WHAT IS BEING ASKED>
Go through the listing and pick out each line with the word "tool" in it.

==================================================

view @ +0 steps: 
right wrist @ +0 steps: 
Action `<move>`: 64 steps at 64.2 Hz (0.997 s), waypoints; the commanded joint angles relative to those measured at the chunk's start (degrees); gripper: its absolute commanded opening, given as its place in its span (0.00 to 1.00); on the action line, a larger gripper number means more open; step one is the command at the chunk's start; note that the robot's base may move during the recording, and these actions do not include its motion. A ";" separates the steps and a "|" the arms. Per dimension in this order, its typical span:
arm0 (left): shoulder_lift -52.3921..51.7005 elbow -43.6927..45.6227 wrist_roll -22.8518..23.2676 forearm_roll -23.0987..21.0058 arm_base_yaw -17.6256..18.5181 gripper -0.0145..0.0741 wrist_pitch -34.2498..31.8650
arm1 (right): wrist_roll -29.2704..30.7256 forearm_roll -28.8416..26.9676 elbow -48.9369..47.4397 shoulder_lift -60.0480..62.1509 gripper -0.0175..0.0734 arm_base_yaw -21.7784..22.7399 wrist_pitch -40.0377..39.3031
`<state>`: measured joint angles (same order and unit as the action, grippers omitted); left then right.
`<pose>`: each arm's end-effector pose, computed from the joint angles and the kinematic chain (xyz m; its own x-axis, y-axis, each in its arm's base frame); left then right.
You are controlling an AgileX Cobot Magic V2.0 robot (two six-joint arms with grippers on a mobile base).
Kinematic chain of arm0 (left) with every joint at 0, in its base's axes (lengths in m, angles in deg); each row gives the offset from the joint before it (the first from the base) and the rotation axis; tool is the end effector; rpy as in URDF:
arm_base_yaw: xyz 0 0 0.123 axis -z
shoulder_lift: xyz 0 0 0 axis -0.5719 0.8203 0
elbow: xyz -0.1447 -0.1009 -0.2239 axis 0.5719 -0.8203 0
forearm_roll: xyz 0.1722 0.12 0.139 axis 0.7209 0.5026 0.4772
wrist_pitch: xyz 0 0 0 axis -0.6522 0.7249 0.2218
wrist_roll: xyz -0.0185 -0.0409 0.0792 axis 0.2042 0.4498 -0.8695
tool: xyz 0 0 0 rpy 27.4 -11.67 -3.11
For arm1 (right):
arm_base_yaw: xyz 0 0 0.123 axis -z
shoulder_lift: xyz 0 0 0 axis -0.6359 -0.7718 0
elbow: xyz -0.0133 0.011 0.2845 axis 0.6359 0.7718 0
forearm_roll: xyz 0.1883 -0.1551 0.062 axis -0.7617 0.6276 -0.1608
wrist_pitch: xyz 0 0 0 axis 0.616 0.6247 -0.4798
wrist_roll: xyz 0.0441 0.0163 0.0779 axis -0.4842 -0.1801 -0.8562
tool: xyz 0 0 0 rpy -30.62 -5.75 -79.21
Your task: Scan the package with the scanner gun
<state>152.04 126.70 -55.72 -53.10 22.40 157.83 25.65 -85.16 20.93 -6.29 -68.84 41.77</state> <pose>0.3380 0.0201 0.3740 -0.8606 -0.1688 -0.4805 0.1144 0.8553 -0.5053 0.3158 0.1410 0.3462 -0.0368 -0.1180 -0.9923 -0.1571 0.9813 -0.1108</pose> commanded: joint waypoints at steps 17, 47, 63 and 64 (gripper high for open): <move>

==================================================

SOLUTION TO THIS EXERCISE>
Kinematic chain of arm0 (left) with every joint at 0, in its base's axes (lengths in m, angles in deg); each row gives the offset from the joint before it (the first from the base) and the rotation axis; tool is the end effector; rpy as in URDF:
tool: xyz 0 0 0 rpy 27.4 -11.67 -3.11
tool: xyz 0 0 0 rpy -30.62 -5.75 -79.21

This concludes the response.